### [Data excerpt]
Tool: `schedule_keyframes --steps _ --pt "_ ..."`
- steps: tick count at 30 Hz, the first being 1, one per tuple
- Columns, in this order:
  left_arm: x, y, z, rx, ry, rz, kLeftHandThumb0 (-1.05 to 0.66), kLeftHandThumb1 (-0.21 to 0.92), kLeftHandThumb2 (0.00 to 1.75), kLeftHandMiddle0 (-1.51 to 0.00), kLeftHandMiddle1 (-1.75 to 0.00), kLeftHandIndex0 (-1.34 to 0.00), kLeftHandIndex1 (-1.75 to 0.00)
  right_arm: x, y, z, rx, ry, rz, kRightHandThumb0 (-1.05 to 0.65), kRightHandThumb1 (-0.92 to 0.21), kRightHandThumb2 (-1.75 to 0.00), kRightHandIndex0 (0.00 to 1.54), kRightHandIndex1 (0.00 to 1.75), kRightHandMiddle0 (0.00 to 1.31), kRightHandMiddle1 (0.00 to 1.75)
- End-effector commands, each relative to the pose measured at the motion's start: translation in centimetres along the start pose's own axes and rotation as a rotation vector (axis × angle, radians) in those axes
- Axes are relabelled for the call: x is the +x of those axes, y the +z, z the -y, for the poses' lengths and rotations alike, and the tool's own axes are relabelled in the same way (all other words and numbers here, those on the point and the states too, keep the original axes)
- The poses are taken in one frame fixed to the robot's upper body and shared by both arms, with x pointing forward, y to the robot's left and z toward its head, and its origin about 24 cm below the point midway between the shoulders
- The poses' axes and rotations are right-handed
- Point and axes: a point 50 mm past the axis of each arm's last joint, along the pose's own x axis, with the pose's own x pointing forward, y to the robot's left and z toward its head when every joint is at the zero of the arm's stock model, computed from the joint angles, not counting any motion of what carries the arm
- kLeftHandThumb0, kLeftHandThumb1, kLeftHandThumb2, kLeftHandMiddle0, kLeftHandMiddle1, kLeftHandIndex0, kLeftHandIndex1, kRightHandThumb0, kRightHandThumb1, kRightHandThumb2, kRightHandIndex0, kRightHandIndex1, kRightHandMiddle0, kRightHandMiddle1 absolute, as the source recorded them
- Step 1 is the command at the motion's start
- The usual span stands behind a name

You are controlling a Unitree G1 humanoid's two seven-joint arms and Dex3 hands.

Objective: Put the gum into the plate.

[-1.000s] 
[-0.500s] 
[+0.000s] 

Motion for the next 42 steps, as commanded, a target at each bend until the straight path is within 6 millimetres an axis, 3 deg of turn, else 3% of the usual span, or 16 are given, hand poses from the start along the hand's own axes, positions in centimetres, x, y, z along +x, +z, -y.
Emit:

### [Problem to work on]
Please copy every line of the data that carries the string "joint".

### [Exercise solution]
- Point and axes: a point 50 mm past the axis of each arm's last joint, along the pose's own x axis, with the pose's own x pointing forward, y to the robot's left and z toward its head when every joint is at the zero of the arm's stock model, computed from the joint angles, not counting any motion of what carries the arm
You are controlling a Unitree G1 humanoid's two seven-joint arms and Dex3 hands.

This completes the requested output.